╭─ Provided data

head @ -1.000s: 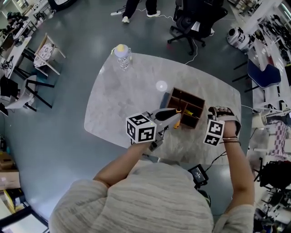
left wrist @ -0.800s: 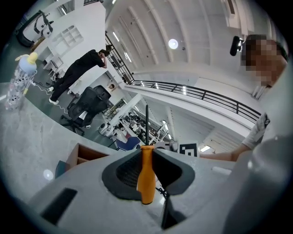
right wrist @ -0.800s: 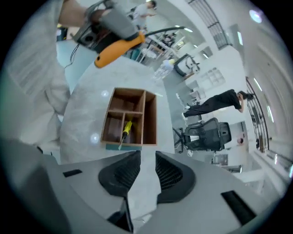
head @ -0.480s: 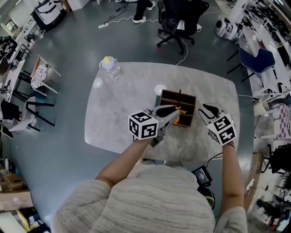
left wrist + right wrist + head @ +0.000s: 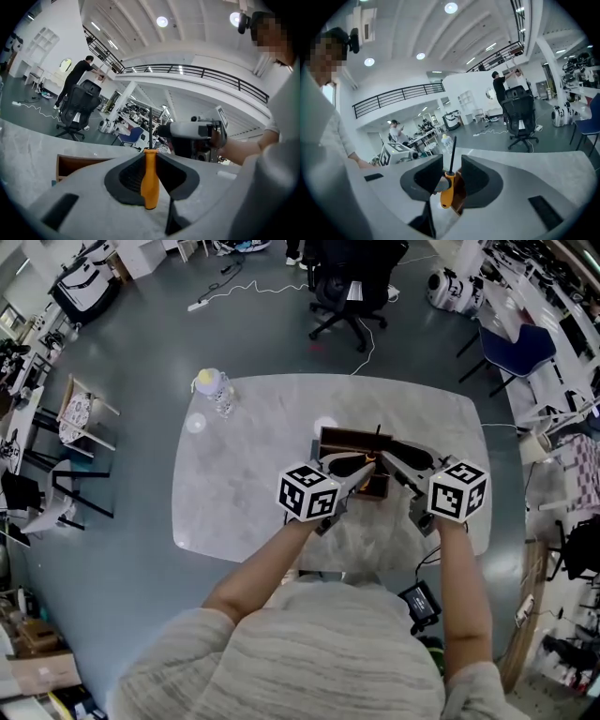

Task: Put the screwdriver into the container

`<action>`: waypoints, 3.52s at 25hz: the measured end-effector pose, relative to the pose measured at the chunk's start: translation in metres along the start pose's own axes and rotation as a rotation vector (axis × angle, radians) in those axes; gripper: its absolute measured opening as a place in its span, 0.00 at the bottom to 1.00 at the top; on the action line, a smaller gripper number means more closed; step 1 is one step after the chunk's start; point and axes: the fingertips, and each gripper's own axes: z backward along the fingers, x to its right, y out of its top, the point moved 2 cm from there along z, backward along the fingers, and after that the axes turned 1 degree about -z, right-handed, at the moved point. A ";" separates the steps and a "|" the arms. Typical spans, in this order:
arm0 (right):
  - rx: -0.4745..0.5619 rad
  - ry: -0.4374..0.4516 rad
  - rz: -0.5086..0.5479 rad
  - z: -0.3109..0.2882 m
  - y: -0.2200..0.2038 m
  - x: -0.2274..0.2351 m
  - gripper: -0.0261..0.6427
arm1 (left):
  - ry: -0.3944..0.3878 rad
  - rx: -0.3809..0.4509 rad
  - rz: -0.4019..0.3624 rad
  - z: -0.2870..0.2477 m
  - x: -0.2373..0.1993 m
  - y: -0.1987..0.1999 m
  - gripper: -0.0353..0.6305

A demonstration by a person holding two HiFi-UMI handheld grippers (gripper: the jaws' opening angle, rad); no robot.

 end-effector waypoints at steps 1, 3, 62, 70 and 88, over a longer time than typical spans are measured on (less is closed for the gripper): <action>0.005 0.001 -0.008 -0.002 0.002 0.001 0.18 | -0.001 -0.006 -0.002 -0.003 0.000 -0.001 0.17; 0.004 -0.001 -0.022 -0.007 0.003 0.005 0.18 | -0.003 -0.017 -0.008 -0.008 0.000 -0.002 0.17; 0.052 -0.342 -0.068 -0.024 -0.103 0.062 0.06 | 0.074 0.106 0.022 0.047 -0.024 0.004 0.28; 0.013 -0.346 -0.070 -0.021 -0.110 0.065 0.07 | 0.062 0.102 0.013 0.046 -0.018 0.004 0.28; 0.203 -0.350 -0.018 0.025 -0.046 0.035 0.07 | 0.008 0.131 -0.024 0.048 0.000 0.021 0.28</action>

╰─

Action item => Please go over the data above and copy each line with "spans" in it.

Exercise result =>
`<action>`: waypoints, 3.52s at 25hz: the measured end-effector pose, relative to the pose measured at the chunk's start: translation in metres along the start pose's own axes and rotation as a rotation vector (axis × angle, radians) in those axes; gripper: its absolute measured opening as a place in its span, 0.00 at the bottom to 1.00 at the top; on the action line, a smaller gripper number means more closed; step 1 is one step after the chunk's start; point and axes: the fingertips, and each gripper's own axes: z backward along the fingers, x to its right, y out of its top, the point moved 2 cm from there along z, backward along the fingers, and after that the axes turned 1 degree about -z, right-handed, at the moved point. A ";" separates the steps and a "|" the arms. Typical spans, in this order:
 end-effector waypoints at steps 1, 3, 62, 70 and 88, over a longer time than typical spans are measured on (less is closed for the gripper): <action>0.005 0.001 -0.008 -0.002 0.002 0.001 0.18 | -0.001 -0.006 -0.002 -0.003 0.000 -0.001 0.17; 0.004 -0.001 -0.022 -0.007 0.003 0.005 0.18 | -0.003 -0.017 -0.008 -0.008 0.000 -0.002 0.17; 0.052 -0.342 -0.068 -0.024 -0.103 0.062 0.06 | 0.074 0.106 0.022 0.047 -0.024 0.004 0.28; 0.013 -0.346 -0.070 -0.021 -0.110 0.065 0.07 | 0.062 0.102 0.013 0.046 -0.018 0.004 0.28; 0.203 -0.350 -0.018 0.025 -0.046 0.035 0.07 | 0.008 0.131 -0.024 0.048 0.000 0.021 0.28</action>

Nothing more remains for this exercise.